Par Apeda [Public domain], via Wikimedia Commons

 

 

Objectivement, je ne crois pas qu’il aurait eu le même succès sans moi.


Je ne pense pas plus qu’il aurait pu accéder à un statut de légende de son vivant sans mon concours particulier et dévoué.


A une époque où son art encore débutant se réfugiait dans un mutisme conditionné par des balbutiements techniques, j’étais plus qu’un simple prolongement de ses 5 doigts, plus qu’un simple accessoire de pantomime, plus enfin que l’étai prétentieux d’une magnificence feinte.


J’étais une partie de son verbiage silencieux, le petit symbole de sa philosophie hilarante.


Grâce à moi, ses expressions transcendaient l’écran à la clarté tremblotante, les mots  se dessinaient  dans l’éther, ponctué d’un flambant moulinet en guise de parafe.


Sa main, qui me serrait nonchalamment,  avait le besoin impérieux de mon contact rassurant.

 


Il faut bien l’avouer, qui aurait parié le moindre shilling sur ce petit bonhomme à la jeunesse sordide, cet oiseau chétif et mal nourri, ce piaf des rues anglaises,  tout droit sorti d’un roman misérabiliste de Dickens ?


Ce petit anglais était bien mal engagé dans l’existence, voué probablement à rallier la foule compacte des traîne-misère, des loqueteux, des sacrifiés dès la naissance, étouffé entre une mère actrice au talent certain mais rongée par la folie et un père talentueux qui diluera son don dans les relents d’alcool.


Seul Sydney, son frère aîné, était parvenu à conserver la tête hors de l’eau boueuse qui submergeait les membres de cette famille de saltimbanques et cachetonnait avec un certain succès dans le music-hall.

 

Lui, le petit bonhomme, avait eu de l’ambition dès qu’il avait réalisé dans quelle impasse le siècle naissant précipitait les gens issus de son milieu.
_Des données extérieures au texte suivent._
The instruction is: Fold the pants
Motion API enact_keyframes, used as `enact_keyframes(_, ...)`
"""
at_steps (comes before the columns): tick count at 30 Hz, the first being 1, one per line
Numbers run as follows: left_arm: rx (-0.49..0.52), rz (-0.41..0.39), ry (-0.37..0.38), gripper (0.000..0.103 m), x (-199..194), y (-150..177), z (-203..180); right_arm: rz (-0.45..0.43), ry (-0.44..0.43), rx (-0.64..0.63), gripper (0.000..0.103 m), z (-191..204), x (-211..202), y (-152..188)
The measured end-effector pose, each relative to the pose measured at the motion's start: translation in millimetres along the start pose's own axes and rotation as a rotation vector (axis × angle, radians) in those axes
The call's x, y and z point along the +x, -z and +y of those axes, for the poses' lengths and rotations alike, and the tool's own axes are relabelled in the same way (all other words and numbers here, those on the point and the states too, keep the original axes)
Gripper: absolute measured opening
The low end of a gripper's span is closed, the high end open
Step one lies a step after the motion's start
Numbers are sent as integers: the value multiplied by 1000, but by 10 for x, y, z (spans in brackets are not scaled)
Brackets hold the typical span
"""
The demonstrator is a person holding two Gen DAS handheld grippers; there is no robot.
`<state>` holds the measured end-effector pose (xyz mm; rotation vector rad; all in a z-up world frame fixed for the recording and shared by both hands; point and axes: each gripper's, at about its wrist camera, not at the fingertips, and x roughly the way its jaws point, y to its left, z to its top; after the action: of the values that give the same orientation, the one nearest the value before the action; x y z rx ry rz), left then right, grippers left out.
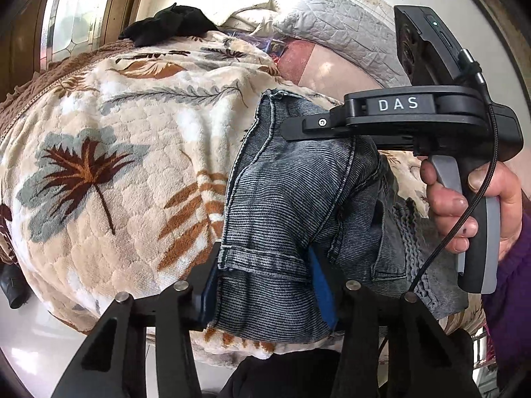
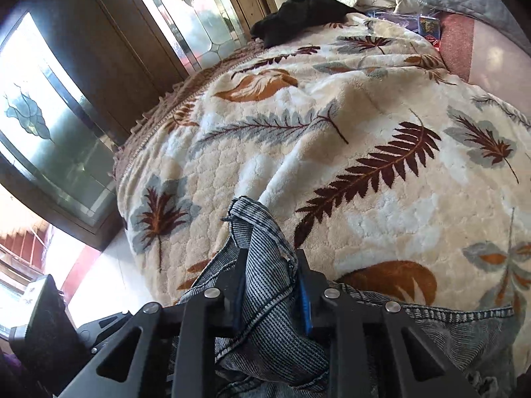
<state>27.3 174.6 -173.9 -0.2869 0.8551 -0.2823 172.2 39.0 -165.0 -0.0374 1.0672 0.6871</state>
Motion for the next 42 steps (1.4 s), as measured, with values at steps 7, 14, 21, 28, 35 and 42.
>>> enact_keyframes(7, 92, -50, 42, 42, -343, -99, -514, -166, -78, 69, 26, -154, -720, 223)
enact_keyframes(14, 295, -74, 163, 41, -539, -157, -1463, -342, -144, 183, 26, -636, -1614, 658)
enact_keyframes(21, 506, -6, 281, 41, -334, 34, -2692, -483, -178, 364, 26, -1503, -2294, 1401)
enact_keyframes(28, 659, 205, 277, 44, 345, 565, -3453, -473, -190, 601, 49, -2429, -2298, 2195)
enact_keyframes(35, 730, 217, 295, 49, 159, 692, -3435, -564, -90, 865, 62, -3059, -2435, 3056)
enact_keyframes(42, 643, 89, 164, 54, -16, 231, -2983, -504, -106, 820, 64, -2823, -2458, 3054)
Il avait l’envie, le feu sacré brûlait nuit et jour dans le fond de ses yeux.


Il serait, oui, un jour il serait


Il serait respecté, il serait reconnu.


Il vouerait sa vie au plus beau métier du monde, celui qui permet d’émouvoir le cœur contusionné par les coups durs, il ferait éclater le rire dans les gorges serrées par une vie féroce. Il serait celui qui dépose une goutte de rosée sur les lèvres infirmes du monde pour y voir éclore un simple sourire.


Il chasserait les soucis - oh, rien qu’un instant fugace mais un instant quand même – qui font ployer les épaules des petites gens, croulant sous les efforts du labeur, abonnées à la débrouille, à la survie.


De la Grande-Bretagne à l’Amérique, tirant un trait ferme et assuré entre les deux bornes de sa destinée, il réfléchissait à la façon dont il accrocherait des étoiles au-dessus de ses pas.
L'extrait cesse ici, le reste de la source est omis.